- **DESCRIPTION OF THE TASK**:
Only one portion of the data is to be written out: from the line bearing "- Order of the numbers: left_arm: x" through the line bearing "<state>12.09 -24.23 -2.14". Write it exactly as it appears.

──────────

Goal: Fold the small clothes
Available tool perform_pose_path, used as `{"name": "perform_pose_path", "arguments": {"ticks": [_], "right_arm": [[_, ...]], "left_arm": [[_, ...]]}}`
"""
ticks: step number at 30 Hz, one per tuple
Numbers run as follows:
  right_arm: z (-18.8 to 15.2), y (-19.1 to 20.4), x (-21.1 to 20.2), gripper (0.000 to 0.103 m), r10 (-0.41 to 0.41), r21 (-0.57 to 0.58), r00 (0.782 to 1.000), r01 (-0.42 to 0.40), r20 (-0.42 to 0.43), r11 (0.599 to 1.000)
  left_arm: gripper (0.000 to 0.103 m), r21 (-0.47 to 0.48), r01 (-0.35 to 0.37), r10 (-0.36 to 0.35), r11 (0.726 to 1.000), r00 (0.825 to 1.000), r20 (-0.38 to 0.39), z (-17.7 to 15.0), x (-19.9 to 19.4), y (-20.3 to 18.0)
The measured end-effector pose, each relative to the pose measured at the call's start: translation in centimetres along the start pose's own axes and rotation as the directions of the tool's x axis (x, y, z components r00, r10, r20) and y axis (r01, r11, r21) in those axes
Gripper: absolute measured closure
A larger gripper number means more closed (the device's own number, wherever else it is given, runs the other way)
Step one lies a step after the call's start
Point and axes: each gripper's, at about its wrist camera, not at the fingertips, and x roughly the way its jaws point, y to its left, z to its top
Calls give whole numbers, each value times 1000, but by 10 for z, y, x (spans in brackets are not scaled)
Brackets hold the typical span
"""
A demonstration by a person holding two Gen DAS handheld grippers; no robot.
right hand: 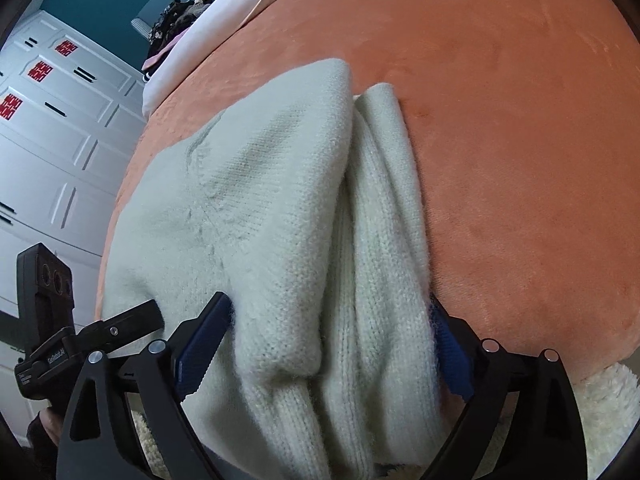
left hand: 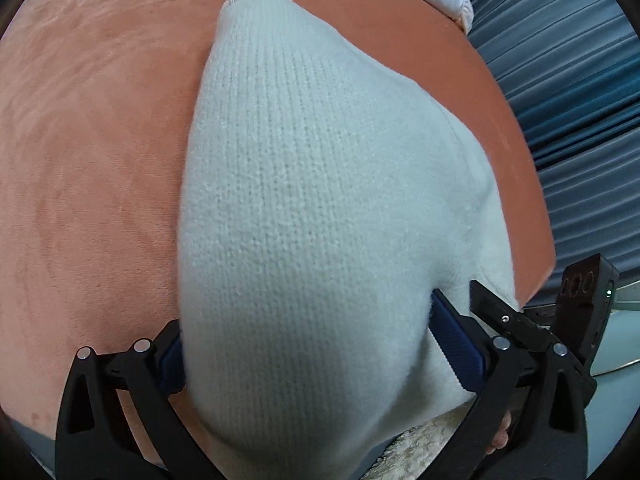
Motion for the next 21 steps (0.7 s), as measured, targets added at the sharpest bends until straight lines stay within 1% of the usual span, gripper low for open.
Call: {"name": "perform_pose_path", "arguments": {"ticks": [2, 4, 5, 6, 8, 10, 11, 12, 13, 15, 17, 21], "right_arm": [[2, 3, 3, 9, 7, -12, 1000, -7, 9, 1000], [3, 5, 4, 11, 17, -17, 1000, -16, 11, 1000], [0, 5, 2, 18, 25, -19, 1000, -24, 12, 1000], [1, 5, 1, 24, 35, -15, 999, -35, 15, 999], [5, 1, -5, 49, 47, 4, 999, -47, 17, 999], [9, 2, -14, 59, 68, 24, 997, -69, 28, 997], [11, 5, -20, 61, 72, 24, 997, -73, 37, 997], [12, 11, -27, 62, 80, 22, 996, -81, 50, 996], [12, 16, -34, 63, 87, 17, 994, -88, 60, 996], [10, 30, -50, 63, 93, 4, 993, -93, 79, 996], [7, 41, -70, 64, 106, -9, 990, -106, 98, 994], [-6, 61, -113, 64, 119, -44, 981, -114, 151, 993]], "left_arm": [[5, 9, 67, -67, 998, 997, 21, -4, 2, 10], [5, 31, 91, -92, 995, 995, 29, -7, 1, 11], [5, 33, 88, -89, 996, 996, 27, -7, 1, 10], [7, 32, 76, -77, 997, 997, 27, -7, 0, 7], [14, 42, 51, -52, 998, 998, 27, -6, -5, -2], [25, 66, 12, -14, 998, 999, 29, -6, -13, -13], [29, 76, 0, -2, 997, 1000, 26, -5, -18, -18], [35, 85, -7, 5, 996, 1000, 24, -4, -26, -24], [39, 86, -3, 1, 996, 1000, 23, -2, -34, -28], [41, 87, 6, -9, 996, 1000, 29, -1, -53, -36], [43, 114, 19, -23, 993, 999, 32, -2, -71, -43], [44, 153, 71, -77, 986, 996, 36, -16, -106, -57]]}}
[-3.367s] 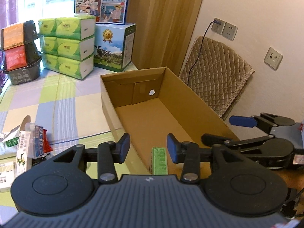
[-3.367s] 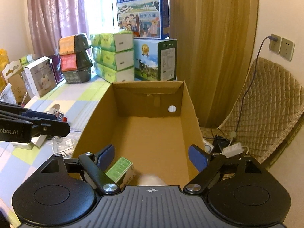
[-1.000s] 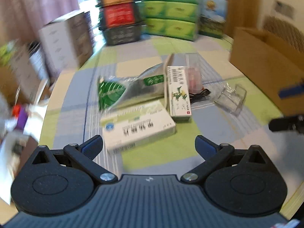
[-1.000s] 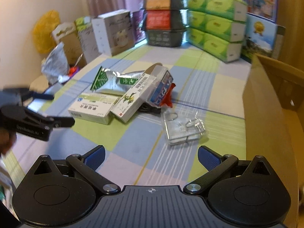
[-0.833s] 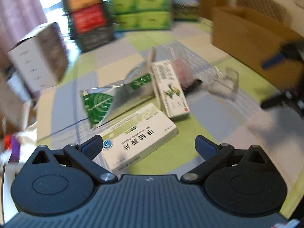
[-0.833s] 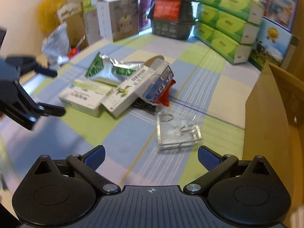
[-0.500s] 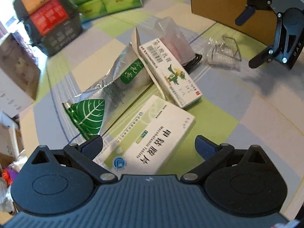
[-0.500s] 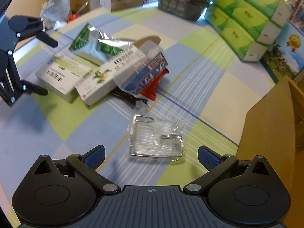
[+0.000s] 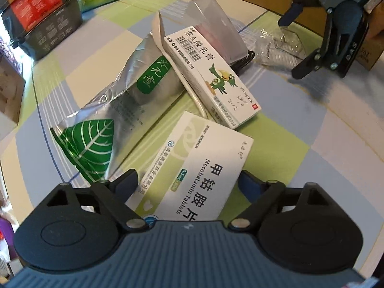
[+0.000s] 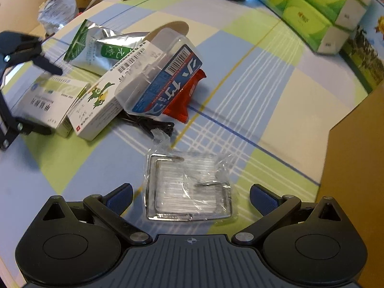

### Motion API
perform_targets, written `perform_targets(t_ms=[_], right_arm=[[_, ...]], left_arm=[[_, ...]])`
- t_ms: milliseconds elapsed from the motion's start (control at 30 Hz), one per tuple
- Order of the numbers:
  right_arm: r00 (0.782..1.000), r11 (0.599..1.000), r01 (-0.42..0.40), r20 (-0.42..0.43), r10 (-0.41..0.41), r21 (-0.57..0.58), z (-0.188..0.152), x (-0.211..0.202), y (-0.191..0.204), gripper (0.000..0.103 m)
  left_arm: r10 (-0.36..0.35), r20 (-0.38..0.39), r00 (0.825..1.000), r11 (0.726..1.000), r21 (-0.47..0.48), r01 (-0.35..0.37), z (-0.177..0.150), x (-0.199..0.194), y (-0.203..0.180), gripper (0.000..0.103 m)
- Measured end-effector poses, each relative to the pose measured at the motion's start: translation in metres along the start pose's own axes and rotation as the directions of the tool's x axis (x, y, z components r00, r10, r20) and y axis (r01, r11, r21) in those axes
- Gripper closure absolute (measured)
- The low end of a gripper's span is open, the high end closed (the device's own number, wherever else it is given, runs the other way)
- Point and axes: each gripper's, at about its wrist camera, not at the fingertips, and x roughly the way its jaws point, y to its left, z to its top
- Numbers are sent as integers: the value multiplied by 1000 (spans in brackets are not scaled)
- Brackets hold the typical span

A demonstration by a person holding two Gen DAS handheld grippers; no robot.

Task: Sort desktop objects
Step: 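Grasp the bagged soap dish with the right tool while the left grasps the Mecobalamin box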

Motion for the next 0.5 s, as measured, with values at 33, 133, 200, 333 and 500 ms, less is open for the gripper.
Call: perform_targets(t_ms=[33,133,200,333,500], right_arm=[[1000,1000,-2,2,2,8,0,0,0,2],[1000,1000,3,21,-4,30,-4,-2,1,15],[999,998,14,30,-16,53,-8,-5,1,33],[998,994,30,47,-35,105,-19,-12,2,36],[997,991,26,72,-35,130,-40,-32,16,36]], left_arm=[[4,-2,1000,1000,-11,-4,-1,-2,-2,20],[17,-3,1000,997,-72,-17,-4,-7,-8,24],[30,3,1000,991,-131,-29,-7,-11,-14,26],[61,16,998,967,-248,-55,-11,-19,-32,31],[82,12,997,943,-326,-74,-15,-29,-53,33]])
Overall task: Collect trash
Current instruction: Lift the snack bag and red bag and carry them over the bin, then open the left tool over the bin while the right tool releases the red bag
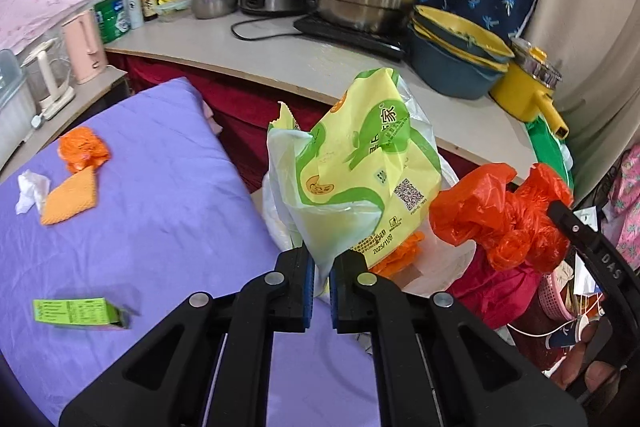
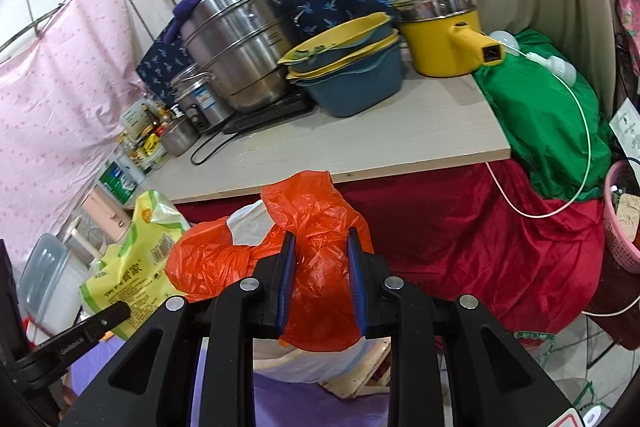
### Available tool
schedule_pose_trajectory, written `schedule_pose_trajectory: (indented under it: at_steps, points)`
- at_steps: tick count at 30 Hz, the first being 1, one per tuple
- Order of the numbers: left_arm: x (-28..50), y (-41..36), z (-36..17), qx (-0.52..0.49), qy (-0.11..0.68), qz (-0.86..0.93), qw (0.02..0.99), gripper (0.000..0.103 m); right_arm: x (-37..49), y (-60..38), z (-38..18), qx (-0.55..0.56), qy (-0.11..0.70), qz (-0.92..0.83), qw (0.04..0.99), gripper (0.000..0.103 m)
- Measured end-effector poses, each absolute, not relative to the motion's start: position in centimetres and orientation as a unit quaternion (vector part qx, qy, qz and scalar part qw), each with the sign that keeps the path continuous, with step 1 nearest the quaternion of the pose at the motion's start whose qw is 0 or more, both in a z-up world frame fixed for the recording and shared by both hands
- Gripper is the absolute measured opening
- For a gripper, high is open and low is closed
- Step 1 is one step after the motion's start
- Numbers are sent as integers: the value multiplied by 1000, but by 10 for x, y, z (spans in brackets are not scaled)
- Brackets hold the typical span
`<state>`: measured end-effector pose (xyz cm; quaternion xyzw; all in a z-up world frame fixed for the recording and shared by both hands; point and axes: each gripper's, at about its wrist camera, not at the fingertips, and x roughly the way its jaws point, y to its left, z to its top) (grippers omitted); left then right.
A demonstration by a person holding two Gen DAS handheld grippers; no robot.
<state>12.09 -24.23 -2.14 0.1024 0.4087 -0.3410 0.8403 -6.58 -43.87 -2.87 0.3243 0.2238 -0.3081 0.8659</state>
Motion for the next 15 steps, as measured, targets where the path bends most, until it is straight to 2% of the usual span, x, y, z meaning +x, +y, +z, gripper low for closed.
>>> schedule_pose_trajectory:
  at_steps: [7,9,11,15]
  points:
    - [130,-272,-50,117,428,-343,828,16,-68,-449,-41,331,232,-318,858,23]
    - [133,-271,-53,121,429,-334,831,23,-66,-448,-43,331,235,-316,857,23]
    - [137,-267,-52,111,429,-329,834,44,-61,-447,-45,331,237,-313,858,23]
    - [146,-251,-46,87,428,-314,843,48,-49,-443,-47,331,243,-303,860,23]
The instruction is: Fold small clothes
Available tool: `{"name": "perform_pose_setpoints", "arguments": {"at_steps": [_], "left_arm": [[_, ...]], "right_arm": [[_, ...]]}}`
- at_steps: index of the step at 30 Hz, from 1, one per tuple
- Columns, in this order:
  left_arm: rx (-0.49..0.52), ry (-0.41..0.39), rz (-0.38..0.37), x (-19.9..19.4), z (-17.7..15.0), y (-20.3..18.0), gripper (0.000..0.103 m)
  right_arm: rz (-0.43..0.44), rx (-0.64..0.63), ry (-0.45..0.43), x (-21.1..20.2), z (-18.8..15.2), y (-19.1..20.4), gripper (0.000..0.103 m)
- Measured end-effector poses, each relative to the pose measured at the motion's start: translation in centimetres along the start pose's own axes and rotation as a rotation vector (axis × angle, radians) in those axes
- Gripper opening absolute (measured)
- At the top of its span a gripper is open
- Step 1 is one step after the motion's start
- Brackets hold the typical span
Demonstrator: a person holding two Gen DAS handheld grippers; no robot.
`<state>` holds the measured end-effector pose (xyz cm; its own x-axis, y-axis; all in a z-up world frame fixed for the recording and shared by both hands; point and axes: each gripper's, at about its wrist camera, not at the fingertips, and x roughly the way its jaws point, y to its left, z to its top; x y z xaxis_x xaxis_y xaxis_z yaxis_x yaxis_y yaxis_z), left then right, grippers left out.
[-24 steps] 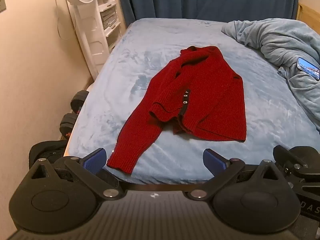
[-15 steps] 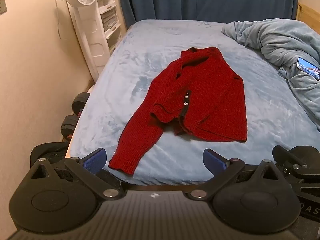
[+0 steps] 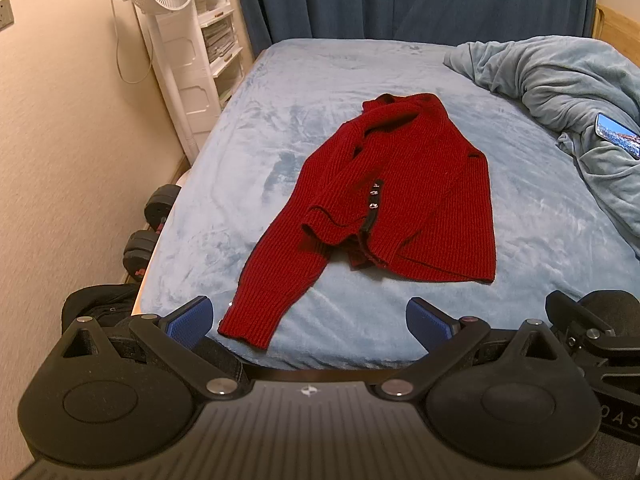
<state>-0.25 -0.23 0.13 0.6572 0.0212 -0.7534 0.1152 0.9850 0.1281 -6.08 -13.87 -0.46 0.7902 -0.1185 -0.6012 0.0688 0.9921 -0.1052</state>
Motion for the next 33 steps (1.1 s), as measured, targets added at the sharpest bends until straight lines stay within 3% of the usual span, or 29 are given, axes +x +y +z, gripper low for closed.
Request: {"name": "perform_pose_setpoints", "arguments": {"at_steps": [33], "left_arm": [[0.003, 0.006, 0.002, -0.17, -0.42, 0.86, 0.103]], "right_arm": [[0.004, 0.003, 0.009, 0.21, -0.20, 0.12, 0.102]]}}
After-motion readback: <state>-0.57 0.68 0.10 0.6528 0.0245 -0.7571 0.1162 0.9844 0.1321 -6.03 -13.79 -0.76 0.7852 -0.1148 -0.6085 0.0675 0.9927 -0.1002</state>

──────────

- **WRITTEN RESPONSE**:
- Order of the numbers: left_arm: x (-28..50), y (-41..36), z (-36..17), qx (-0.52..0.49), qy (-0.11..0.68), qz (-0.86..0.93), qw (0.02..0.99), gripper (0.000..0.103 m); right_arm: x (-37..49), y (-60..38), z (-38..18), qx (-0.55..0.56), qy (-0.11..0.70), qz (-0.92..0.83), qw (0.04..0.99), gripper (0.000..0.103 m)
- Measured end-effector poses, each absolute, not relative to the motion's start: position in centimetres and orientation as a unit quaternion (vector part qx, qy, qz and scalar part qw), each with the sign that keeps the path continuous, with step 1 nearest the quaternion of the pose at the motion's start whose qw is 0 or more, both in a z-up world frame fixed for the recording and shared by both hands
- Gripper is the absolute measured opening
- For a gripper, high is open and low is closed
- Step 1 is one step after the motion's start
- Numbers are sent as integers: the value multiplied by 1000, but by 10 for x, y, z (spans in brackets are not scaled)
- Brackets hold the typical span
`<state>`: measured end-effector pose (xyz cm; quaternion xyzw; all in a z-up world frame fixed for the recording and shared by both hands; point and axes: each gripper's, at about its wrist camera, not at the fingertips, and x roughly the way its jaws point, y to its left, z to its top) (grippers omitted); left then right.
A demonstration by a person holding two Gen DAS handheld grippers; no robot.
<state>12.09 -24.23 -2.14 0.1024 0.4087 -0.3410 0.8403 -6.58 -43.87 -2.87 0.3243 0.2238 -0.3081 0.8659</state>

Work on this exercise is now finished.